松浦千賀氏によるミュージックケア実践 松浦千賀氏によるミュージックケア実践
障がい者入所施設
 松本鈴子

一人ひとりのできる事に寄り添いながら、外界との関わりや季節・行事などが感じられる時間であること。

またいきいきと生きようとする気持ちを支え、施設の中でも日常生活を豊かに、ゆっくり楽しい時間を提供するための工夫と実践を学ぶ時間となりました。

松本鈴子氏によるミュージックケア場面別ワークショップ 松本鈴子氏によるミュージックケア場面別ワークショップ
高齢者デイサービス
 吉田茂樹

一人ひとり利用目的や心身状態が違うことを踏まえながら、実践から始まりました。

速い曲や難しい動作は無理だと決めつけず「聞く人・見る人」などいろいろな参加があるので、対象者に選んでもらうこと。

また音楽そのものが人の心を揺さぶる素晴らしさを持っていることなどを改めて学ぶ時間となりました。

吉田茂樹氏によるミュージックケア場面別ワークショップ 吉田茂樹氏によるミュージックケア場面別ワークショップ
高齢者入所施設
 東田和子

基本曲で対象者に寄り添うこと、また介助者の気持ちを一方的に押し付けず一緒に楽しむ関係性がミュージック・ケアの場であることをロールプレイ体験しました。

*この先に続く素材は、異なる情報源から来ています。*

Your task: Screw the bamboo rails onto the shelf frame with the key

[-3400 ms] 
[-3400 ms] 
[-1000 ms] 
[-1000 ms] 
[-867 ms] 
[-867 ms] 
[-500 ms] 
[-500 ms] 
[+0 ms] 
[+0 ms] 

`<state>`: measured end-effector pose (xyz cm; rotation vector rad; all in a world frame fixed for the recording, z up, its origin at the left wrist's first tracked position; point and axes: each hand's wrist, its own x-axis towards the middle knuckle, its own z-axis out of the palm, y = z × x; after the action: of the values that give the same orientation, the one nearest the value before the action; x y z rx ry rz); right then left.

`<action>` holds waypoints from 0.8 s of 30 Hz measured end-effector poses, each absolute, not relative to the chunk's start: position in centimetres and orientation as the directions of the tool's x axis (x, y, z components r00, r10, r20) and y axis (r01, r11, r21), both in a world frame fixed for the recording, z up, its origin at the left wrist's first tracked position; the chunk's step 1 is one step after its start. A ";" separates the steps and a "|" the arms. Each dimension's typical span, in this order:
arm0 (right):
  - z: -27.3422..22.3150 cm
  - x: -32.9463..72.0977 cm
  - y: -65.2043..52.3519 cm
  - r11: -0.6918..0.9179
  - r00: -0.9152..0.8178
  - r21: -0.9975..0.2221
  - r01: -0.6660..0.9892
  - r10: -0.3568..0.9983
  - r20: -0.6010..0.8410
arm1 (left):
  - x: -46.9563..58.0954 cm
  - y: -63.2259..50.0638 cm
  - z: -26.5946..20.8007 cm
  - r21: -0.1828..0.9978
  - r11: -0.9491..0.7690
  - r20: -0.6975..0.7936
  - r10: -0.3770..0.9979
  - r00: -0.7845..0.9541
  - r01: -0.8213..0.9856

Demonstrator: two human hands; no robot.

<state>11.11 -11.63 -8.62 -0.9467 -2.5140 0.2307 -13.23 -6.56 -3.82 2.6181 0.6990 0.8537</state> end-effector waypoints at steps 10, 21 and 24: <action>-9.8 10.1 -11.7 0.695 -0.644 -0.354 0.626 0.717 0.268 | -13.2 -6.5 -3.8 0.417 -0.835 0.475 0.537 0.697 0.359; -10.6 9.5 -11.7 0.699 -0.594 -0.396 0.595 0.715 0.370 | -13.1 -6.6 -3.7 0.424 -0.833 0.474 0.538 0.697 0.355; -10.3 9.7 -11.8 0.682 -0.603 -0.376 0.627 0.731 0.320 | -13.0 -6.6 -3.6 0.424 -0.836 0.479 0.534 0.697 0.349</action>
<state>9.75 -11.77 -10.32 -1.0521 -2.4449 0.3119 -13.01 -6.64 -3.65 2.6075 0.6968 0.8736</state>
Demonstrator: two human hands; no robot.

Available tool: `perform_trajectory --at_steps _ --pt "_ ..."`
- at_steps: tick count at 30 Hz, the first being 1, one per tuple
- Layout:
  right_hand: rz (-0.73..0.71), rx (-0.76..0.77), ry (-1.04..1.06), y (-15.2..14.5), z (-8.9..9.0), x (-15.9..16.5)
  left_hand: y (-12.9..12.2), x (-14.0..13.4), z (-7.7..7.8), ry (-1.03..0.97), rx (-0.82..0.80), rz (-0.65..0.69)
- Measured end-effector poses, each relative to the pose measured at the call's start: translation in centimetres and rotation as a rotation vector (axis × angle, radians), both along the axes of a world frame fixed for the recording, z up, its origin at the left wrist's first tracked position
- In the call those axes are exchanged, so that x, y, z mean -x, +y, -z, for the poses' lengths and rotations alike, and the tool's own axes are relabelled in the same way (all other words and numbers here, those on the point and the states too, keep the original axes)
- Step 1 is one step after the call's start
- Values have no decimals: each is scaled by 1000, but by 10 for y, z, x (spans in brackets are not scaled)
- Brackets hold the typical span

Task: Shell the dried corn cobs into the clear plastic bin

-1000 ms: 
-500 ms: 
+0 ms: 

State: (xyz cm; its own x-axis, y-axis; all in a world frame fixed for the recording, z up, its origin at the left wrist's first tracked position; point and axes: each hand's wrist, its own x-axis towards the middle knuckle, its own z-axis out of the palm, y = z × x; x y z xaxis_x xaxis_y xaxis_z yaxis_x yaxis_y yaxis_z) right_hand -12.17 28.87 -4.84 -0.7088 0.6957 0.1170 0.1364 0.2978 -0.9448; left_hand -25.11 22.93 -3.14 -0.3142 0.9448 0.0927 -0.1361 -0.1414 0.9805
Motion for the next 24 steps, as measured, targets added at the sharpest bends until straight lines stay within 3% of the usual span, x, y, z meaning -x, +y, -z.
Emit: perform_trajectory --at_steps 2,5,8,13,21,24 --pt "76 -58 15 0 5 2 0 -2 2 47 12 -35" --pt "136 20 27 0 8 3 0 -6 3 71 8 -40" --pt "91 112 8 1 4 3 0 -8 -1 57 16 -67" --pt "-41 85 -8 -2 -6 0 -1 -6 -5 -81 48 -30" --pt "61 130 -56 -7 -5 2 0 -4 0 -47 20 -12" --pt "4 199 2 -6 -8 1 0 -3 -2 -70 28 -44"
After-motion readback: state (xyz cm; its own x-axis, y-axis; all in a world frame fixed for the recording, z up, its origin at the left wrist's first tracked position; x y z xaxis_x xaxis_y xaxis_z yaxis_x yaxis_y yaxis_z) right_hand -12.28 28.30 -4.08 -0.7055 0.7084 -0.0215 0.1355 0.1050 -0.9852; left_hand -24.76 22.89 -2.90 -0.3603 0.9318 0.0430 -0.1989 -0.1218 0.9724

一見問題行動に思える行動にも「必ず意味がある」と、考えることの大切さを学ぶ時間となりました。

東田和子氏によるミュージックケア場面別ワークショップ 東田和子氏によるミュージックケア場面別ワークショップ

ふかめあい たしかめあい

宮本啓子(日本ミュージック・ケア協会会長)

認定指導者による実技がリズミカルに、ダイナミックに展開していきました。

『わかちあおう!生きる喜び!』を東北地震の被災地へ届けと願いを込めた3日間がそこにありました。

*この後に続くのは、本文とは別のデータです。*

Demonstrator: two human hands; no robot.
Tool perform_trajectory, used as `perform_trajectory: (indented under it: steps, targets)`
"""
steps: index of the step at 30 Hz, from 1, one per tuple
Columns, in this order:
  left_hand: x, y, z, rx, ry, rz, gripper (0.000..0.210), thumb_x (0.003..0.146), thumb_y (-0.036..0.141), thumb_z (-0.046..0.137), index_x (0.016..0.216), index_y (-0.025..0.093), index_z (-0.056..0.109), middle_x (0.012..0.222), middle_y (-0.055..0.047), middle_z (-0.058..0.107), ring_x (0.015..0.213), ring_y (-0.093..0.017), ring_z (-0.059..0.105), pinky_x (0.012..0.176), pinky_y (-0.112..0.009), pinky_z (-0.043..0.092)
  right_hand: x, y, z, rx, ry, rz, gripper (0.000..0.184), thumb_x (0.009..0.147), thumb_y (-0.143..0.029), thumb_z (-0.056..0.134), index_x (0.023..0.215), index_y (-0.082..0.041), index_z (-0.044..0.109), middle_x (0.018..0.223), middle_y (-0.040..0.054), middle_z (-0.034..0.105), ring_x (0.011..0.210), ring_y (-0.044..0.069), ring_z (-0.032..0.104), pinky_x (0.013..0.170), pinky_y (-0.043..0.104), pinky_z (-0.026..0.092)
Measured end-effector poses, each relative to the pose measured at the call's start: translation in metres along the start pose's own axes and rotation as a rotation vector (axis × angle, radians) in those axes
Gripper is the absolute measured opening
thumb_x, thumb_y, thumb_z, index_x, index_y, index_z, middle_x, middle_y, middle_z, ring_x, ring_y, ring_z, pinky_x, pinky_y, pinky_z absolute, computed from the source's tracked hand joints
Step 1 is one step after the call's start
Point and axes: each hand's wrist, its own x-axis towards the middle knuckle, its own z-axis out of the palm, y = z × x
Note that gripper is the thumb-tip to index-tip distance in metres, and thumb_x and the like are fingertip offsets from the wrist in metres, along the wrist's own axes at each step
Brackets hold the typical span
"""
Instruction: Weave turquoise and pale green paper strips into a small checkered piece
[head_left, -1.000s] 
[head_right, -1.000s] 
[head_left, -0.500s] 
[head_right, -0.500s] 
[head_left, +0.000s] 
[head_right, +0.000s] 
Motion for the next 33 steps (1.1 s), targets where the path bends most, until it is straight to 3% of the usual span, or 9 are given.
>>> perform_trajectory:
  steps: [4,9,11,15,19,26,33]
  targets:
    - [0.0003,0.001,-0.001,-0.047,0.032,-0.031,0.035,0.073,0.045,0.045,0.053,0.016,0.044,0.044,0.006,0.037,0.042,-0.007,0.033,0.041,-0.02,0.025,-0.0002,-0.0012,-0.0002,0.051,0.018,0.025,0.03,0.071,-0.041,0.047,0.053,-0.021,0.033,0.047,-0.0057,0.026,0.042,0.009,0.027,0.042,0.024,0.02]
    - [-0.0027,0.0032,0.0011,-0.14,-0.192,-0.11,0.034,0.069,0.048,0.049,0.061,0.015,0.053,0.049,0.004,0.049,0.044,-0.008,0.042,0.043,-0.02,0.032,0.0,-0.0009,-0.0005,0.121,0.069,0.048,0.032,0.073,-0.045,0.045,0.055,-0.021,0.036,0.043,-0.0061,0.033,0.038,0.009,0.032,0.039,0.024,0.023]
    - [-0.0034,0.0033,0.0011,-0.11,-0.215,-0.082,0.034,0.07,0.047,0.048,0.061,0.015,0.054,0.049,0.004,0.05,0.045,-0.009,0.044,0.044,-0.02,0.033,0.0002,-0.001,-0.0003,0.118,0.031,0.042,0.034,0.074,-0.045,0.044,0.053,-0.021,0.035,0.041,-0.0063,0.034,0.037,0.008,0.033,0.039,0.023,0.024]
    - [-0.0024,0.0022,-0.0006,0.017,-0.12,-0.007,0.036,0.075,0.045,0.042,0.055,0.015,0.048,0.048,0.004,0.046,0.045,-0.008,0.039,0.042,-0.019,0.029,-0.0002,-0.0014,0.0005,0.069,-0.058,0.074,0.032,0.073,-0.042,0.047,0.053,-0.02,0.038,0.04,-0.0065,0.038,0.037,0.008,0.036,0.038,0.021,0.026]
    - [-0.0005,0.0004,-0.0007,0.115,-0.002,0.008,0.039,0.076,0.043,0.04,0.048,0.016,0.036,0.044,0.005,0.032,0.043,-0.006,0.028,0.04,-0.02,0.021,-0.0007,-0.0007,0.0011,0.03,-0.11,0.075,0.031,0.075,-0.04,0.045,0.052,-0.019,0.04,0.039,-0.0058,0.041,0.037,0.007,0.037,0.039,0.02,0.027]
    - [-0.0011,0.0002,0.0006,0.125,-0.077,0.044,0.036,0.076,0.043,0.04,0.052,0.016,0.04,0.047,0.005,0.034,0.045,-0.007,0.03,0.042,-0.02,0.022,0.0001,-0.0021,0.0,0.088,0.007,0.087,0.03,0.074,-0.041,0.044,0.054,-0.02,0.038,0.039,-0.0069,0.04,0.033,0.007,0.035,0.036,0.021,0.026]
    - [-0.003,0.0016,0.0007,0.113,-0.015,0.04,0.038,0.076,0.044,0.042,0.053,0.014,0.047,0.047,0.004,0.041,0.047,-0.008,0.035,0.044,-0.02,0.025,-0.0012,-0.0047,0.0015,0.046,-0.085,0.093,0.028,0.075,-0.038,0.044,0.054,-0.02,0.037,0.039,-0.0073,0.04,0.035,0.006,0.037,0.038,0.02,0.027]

集ったすべての人の心に、『命の重み・今あることへの感謝の思い』が繋がっていきました。

講師と受講者によるミュージックケア実践 講師と受講者によるミュージックケア実践 講師と受講者によるミュージックケア実践 講師と受講者によるミュージックケア実践

閉会式

宮本先生から「ミュージック・ケアのメソッドは現場で練り上げられてきたものです。これからも増え続けていくと思いますが、まずは基本曲をしっかり学んでください」と、基本の重要性の話がありました。

実行委員長の下村さんから「『全国セミナーを北九州で開催する』使命を帯び、小倉から全国へ元気を発信できたことに大きな意味があります。みなさんと一緒に音楽の持つ力と優しさを感じ、改めて音楽はやっぱり素晴らしいと思いました」と挨拶がありました。

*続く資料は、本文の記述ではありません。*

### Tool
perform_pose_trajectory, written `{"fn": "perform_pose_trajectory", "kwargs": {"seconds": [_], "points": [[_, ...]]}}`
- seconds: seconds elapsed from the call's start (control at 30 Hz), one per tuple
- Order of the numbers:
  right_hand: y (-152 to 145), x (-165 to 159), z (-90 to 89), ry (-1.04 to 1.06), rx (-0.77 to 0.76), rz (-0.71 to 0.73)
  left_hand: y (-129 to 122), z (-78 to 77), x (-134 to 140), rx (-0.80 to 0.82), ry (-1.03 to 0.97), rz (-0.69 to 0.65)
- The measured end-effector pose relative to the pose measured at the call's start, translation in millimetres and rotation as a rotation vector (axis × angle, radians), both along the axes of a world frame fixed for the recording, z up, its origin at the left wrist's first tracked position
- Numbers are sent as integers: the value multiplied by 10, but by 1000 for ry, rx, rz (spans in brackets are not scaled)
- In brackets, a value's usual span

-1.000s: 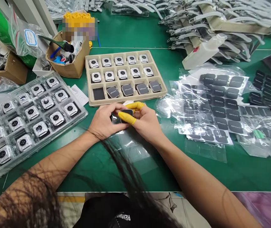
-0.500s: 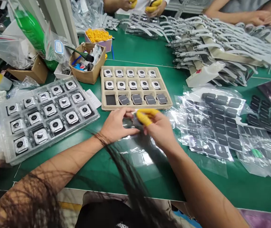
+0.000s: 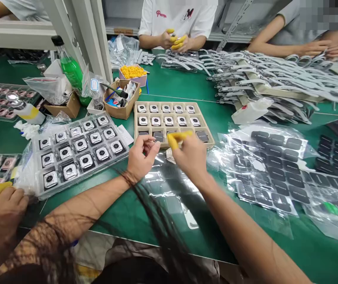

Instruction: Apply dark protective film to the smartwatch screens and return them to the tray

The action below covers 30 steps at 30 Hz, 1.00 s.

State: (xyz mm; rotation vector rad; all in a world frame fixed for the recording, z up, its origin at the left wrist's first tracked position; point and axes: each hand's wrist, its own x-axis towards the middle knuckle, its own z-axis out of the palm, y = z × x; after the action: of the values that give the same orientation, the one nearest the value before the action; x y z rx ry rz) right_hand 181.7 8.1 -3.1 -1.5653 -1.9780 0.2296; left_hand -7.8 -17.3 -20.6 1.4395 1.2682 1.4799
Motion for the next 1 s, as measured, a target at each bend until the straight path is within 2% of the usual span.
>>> {"fn": "perform_pose_trajectory", "kwargs": {"seconds": [0.07, 0.13, 0.23, 0.33, 0.47, 0.63, 0.73, 0.83, 0.87, 0.93, 1.0], "points": [[-265, 100, -154, -35, -56, 202, 157, 188, -81, -41, 197, -10], [-412, 74, -274, -65, -72, 331, 430, 403, -143, -97, 508, 0], [-423, -87, -343, -89, -33, 373, 932, 664, -167, -175, 668, 15], [-372, -174, -341, -114, -8, 377, 1271, 766, -157, -260, 767, 3], [-424, -113, -380, -144, 19, 369, 1367, 766, -194, -321, 852, -14], [-429, -22, -482, -120, 43, 323, 1320, 831, -251, -341, 844, 37], [-315, 45, -504, 95, 110, 186, 1055, 825, -221, -302, 795, 90], [-165, 145, -497, 397, 199, 12, 593, 636, -83, -230, 709, 90], [-122, 177, -493, 470, 202, -10, 441, 539, -27, -199, 585, 52], [-64, 227, -485, 573, 155, 22, 200, 343, 62, -239, 322, -81], [-46, 253, -473, 623, 79, 123, 70, 197, 97, -292, 161, -187]]}}
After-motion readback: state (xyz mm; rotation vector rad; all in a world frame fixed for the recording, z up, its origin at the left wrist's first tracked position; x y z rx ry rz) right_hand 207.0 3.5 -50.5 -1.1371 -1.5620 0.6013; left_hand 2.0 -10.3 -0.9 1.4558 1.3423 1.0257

宮城県の受講生から「物的支援だけでなく、何度も来て実践してくださりとても勇気づけられました。今も現地は混乱している状況ですが、みなさんにお礼を言いたくて福岡まで来ました」と感謝の言葉を述べられました。

来年の全国セミナー会場「横浜大会」の発表と大会長・松浦千賀さんの紹介後、第15回全国セミナー「福岡大会」は三日間の幕を閉じました。